En 2022, le groupe prend 9% du capital d’Air France et entame une procédure de rachat de La Provence face à Xavier Niel. La procédure court toujours au moment où ce texte est publié.
De la course aux gros navires à l’engagement écologique
Activement, le groupe CMA CGM a participé lui aussi à la folle course aux plus gros navires, les concurrents se doublant tour à tour dans l’annonce des capacités de transport les plus importantes. Citons à titre d’exemple le M/V CMA CGM Jules Vernes qui fut un temps considéré comme le plus gros porte-conteneurs au monde, et l’un des plus économiques en terme de consommation de carburant, avec un capacitif de 16 000 EVP.
Très vite l’armateur se fera dépasser par une concurrence toujours plus féroce. En 2020, le M/V CMA CGM JACQUES SAADE, d’un capacitif de 23 000 EVP, est mis en service avec 9 sister-ships, tous propulsés au GNL. Une première mondiale, faisant de cette flotte, la plus importante en terme de porte-conteneurs propulsés au GNL.
Pour l’heure, la compagnie marseillaise a changé de stratégie et se concentre sur la diversification de ses activités mais également sur ses engagements écologiques, laissant la concurrence s’écharper dans la course aux capacitifs, Evergreen, MSC ou encore Hyundai présentant des entrées en flotte de navires oscillant entre 23 500 et 24 000 EVP.

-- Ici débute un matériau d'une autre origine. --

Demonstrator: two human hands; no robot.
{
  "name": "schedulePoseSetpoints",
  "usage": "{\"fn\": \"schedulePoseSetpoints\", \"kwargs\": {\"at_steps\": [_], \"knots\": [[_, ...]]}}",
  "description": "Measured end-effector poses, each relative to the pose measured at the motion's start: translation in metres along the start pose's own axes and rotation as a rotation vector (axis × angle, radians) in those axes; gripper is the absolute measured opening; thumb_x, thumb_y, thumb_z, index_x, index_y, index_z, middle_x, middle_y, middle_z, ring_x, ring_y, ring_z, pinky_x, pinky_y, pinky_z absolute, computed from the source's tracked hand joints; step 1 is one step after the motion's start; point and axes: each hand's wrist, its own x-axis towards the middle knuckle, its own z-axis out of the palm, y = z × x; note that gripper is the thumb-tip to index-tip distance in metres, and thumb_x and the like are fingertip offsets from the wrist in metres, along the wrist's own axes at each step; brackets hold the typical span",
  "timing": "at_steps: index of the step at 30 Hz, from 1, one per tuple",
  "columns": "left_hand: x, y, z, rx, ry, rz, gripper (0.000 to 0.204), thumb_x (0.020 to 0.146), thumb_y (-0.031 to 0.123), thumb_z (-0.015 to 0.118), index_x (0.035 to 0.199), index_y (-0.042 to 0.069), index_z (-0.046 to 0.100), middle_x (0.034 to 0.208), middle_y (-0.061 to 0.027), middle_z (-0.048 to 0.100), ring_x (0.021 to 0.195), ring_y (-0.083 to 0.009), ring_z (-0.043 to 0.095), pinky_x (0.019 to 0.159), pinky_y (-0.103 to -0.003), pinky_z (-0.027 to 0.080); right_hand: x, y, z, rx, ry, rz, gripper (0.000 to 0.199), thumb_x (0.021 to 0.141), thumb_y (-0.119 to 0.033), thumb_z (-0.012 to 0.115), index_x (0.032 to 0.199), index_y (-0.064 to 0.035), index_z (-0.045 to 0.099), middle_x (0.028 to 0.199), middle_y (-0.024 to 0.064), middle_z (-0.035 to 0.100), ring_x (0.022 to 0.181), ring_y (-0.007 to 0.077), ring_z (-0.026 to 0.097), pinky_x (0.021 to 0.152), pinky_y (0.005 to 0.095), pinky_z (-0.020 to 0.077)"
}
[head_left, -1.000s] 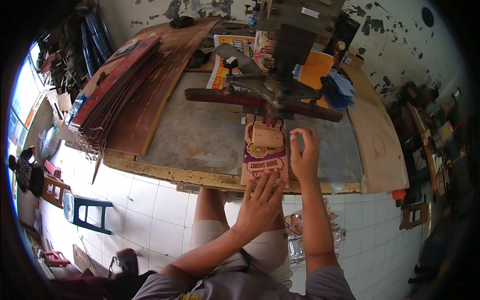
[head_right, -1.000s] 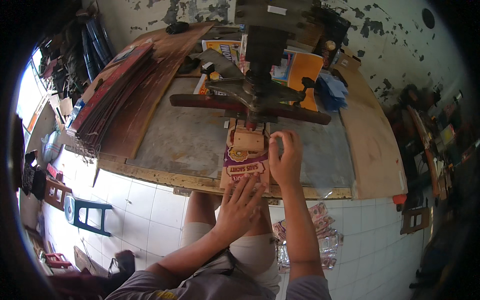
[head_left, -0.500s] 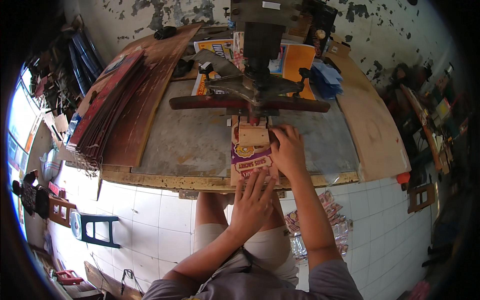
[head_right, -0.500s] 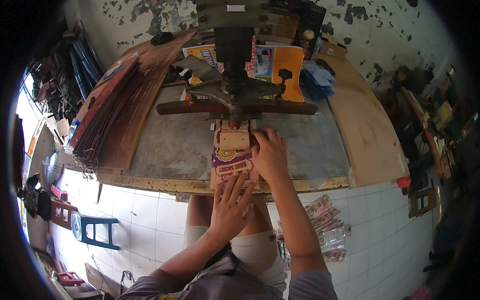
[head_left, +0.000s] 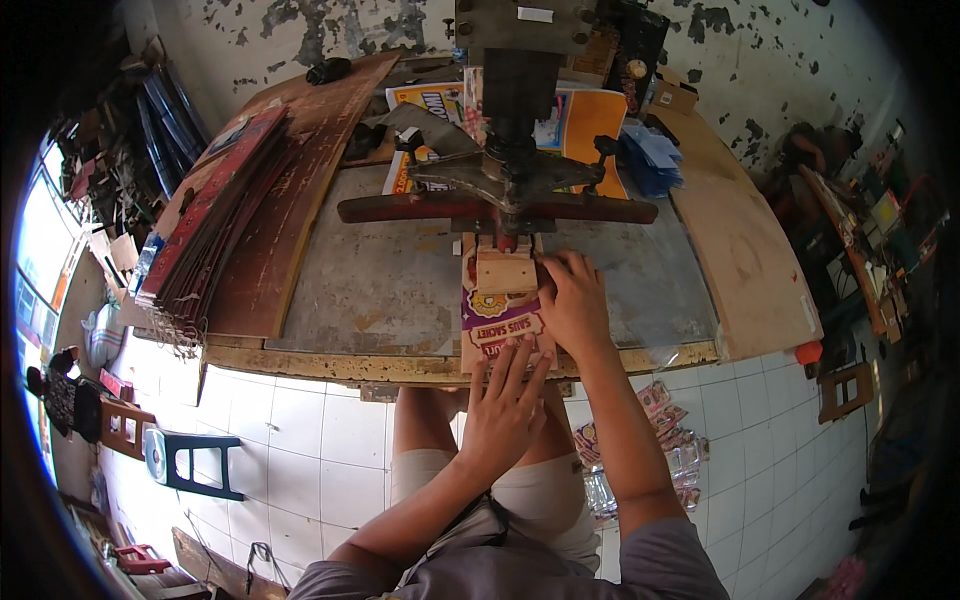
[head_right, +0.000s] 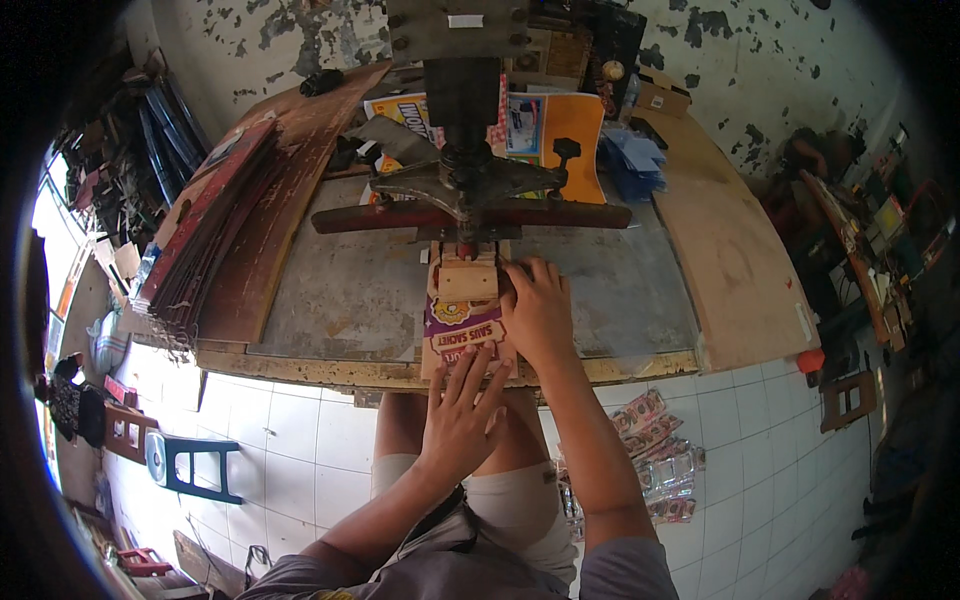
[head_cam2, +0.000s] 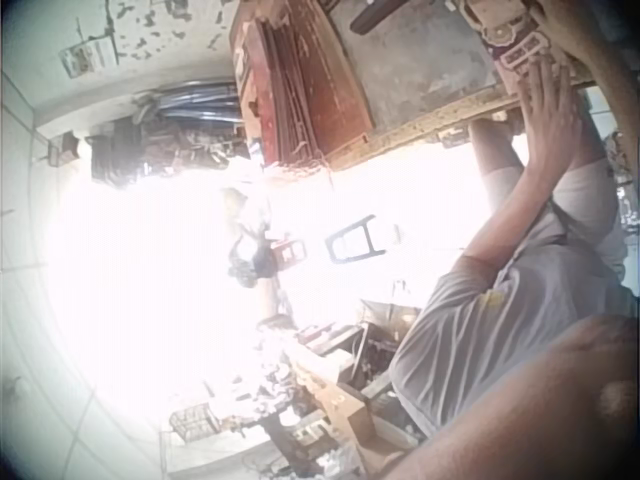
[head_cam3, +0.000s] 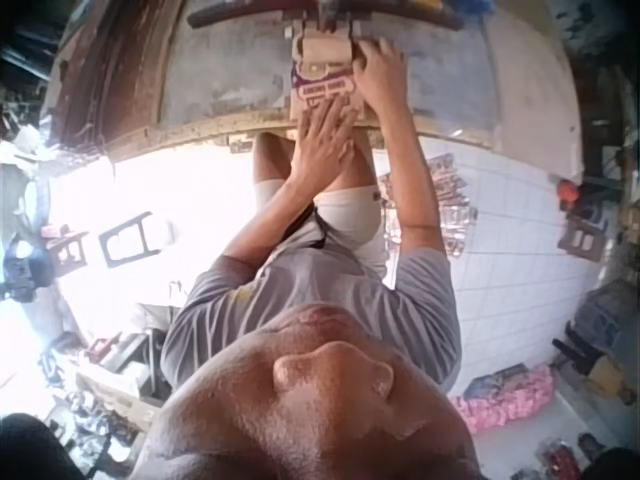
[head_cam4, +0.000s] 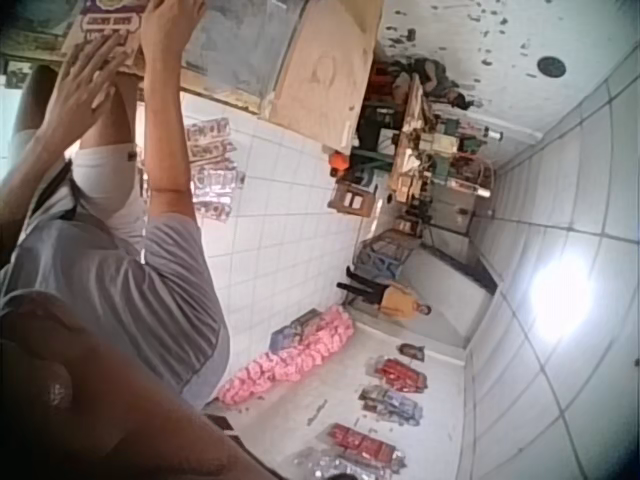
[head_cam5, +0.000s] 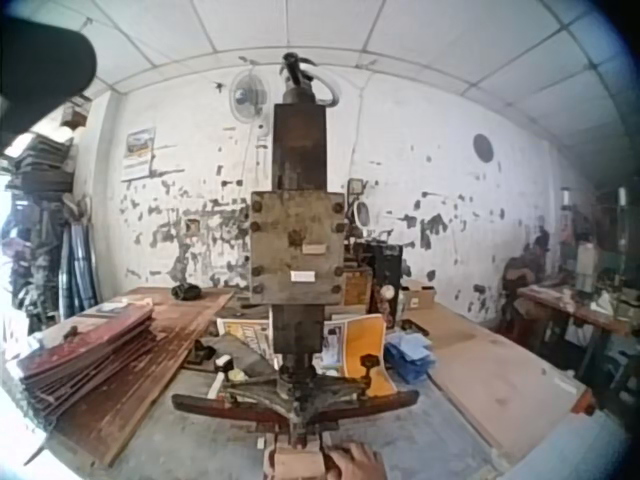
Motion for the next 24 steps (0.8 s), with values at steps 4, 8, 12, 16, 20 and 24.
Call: {"fn": "schedulePoseSetpoints", "kwargs": {"at_steps": [4,8,12,16,20,24], "knots": [[-0.0003,-0.001,-0.0007,-0.009,-0.004,0.0,0.075,0.091,0.022,0.075,0.161,0.015,0.051,0.17,-0.0156,0.044,0.158,-0.0351,0.039,0.129,-0.06,0.026,-0.0001,-0.001,-0.0008,-0.004,-0.011,0.002,0.038,0.093,-0.014,0.07,0.131,-0.0078,0.072,0.133,0.013,0.064,0.126,0.0345,0.059,0.109,0.0498,0.0465],[-0.0007,-0.0009,-0.0012,-0.006,-0.015,0.0,0.075,0.091,0.022,0.075,0.162,0.015,0.051,0.171,-0.0152,0.043,0.158,-0.035,0.039,0.129,-0.06,0.026,0.0003,-0.0014,-0.0004,0.002,-0.014,0.011,0.039,0.093,-0.014,0.07,0.131,-0.0084,0.072,0.133,0.0133,0.064,0.126,0.035,0.059,0.109,0.0503,0.0464],[-0.0006,-0.0015,-0.0005,-0.006,-0.011,0.001,0.075,0.091,0.023,0.075,0.162,0.015,0.051,0.171,-0.0152,0.042,0.159,-0.0346,0.038,0.129,-0.06,0.025,0.0014,-0.0025,-0.0024,0.02,-0.007,0.007,0.039,0.093,-0.014,0.07,0.131,-0.0087,0.071,0.134,0.0136,0.064,0.126,0.0354,0.058,0.109,0.0504,0.0464],[-0.0002,-0.0008,-0.0009,-0.007,-0.009,-0.003,0.074,0.091,0.022,0.074,0.161,0.015,0.051,0.171,-0.0153,0.043,0.159,-0.0339,0.039,0.129,-0.059,0.025,0.0017,-0.0024,-0.0038,0.024,-0.016,0.019,0.04,0.092,-0.013,0.069,0.131,-0.0083,0.071,0.134,0.0134,0.064,0.126,0.0357,0.058,0.109,0.0507,0.0463],[-0.0001,-0.0009,-0.0017,-0.016,-0.004,-0.002,0.074,0.091,0.023,0.074,0.161,0.015,0.051,0.171,-0.0154,0.043,0.158,-0.0338,0.039,0.128,-0.059,0.026,0.0017,-0.0027,-0.0037,0.041,0.008,0.014,0.038,0.092,-0.011,0.07,0.129,-0.0081,0.071,0.132,0.013,0.064,0.125,0.0357,0.058,0.11,0.0509,0.0464],[-0.0011,-0.0021,0.0013,-0.021,-0.009,-0.006,0.075,0.091,0.023,0.074,0.162,0.014,0.05,0.172,-0.0157,0.042,0.159,-0.0338,0.039,0.128,-0.059,0.026,0.0042,-0.0067,-0.0077,0.144,0.062,0.008,0.029,0.098,-0.009,0.067,0.127,-0.007,0.07,0.127,0.0129,0.065,0.121,0.036,0.061,0.105,0.0506,0.0488]]}}
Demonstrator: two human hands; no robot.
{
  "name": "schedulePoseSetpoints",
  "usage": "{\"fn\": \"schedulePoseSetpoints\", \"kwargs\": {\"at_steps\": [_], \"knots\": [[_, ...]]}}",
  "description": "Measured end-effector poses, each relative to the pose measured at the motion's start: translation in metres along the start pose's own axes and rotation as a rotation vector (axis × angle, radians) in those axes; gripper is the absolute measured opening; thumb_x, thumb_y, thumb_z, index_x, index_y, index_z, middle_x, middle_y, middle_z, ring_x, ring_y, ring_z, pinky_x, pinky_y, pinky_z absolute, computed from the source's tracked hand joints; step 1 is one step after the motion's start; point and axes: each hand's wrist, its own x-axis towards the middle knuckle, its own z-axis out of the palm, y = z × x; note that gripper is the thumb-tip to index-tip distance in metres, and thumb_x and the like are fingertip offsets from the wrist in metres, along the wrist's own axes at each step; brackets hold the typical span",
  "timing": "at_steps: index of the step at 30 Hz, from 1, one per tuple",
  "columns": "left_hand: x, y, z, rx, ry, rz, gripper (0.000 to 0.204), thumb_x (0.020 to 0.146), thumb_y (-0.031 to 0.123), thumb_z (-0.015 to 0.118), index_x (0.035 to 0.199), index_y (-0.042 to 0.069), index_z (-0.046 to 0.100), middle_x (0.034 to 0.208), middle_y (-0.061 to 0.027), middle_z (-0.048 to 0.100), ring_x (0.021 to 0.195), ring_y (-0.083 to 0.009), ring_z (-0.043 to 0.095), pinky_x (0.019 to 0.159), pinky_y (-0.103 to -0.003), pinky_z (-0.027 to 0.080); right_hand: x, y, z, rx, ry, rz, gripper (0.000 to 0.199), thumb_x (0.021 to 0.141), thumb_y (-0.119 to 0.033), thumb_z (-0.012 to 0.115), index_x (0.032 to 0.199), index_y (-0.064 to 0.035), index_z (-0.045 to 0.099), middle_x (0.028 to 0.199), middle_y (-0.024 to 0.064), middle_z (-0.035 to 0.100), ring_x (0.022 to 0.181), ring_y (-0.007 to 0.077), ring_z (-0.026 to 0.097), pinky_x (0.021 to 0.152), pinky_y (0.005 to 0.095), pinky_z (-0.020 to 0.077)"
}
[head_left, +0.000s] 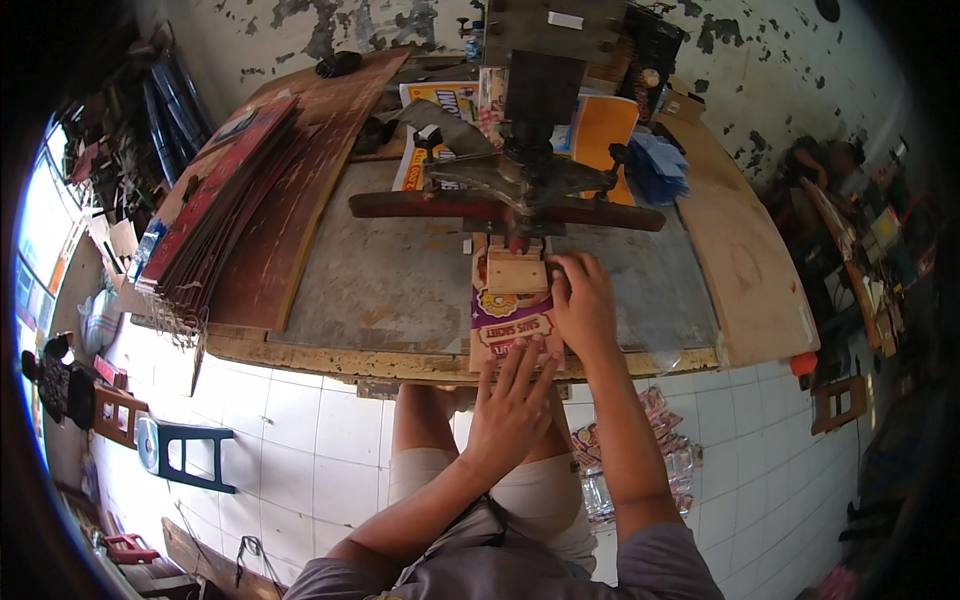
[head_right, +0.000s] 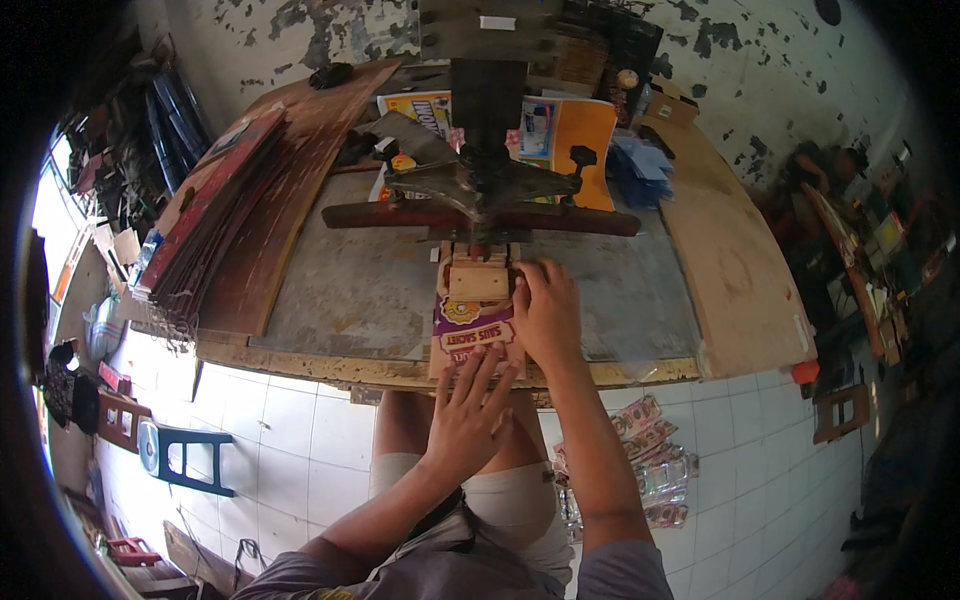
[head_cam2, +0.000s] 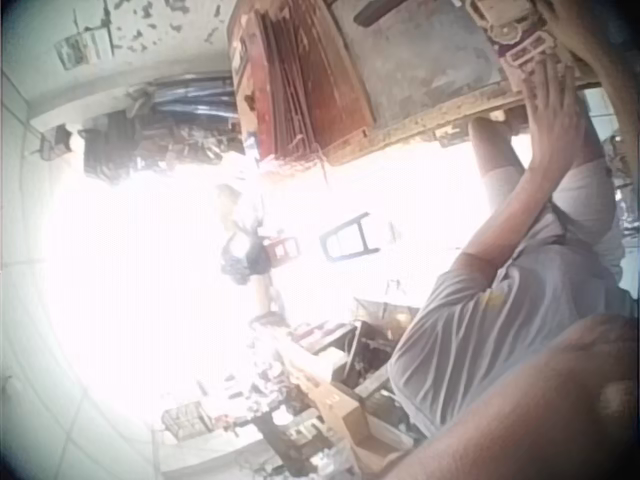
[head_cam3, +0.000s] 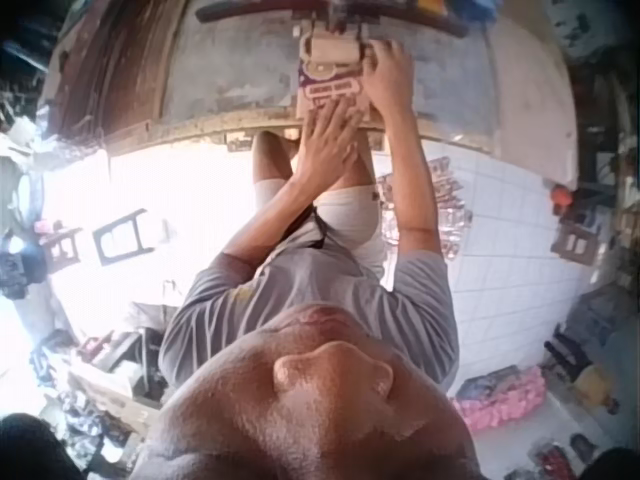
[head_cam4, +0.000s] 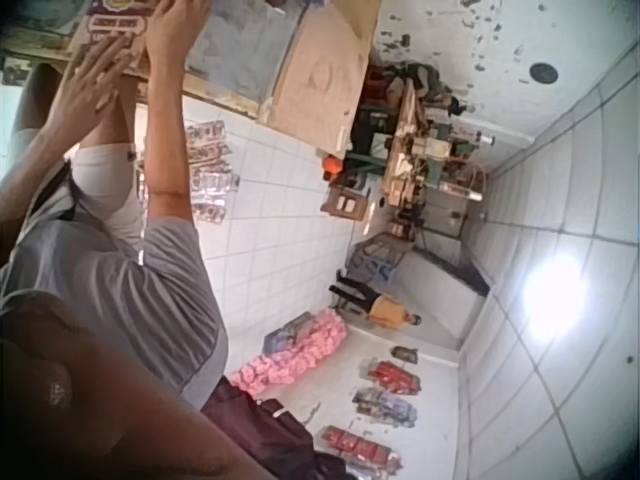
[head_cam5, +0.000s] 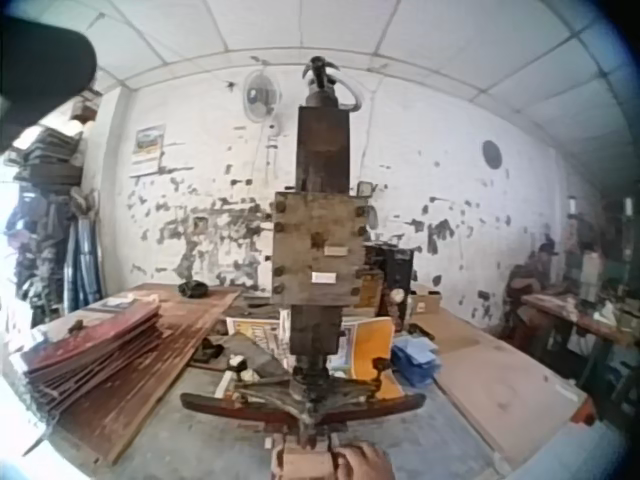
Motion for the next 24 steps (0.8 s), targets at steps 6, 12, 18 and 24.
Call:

Outre son activité d’armateur et ses acquisitions des compagnies maritimes telles que ANL (Australie), Comanav (Maroc) ou encore APL (Etats Unis), le groupe possède désormais une activité intermodale complète avec Gefco, Ceva Logistics, River Shuttle Containers, Colis Privé ainsi que sa filiale aérienne et sa prise de participation au capital d’Air France.
Parti avec un modeste et unique bateau, l’armateur marseillais est devenu en l’espace de quelques décennies l’un des acteurs principaux de la supply chain mondiale, fort d’une histoire maritime plus que centenaire, et alignant 566 navires qui naviguent entre 160 pays et plus de 500 ports commerciaux.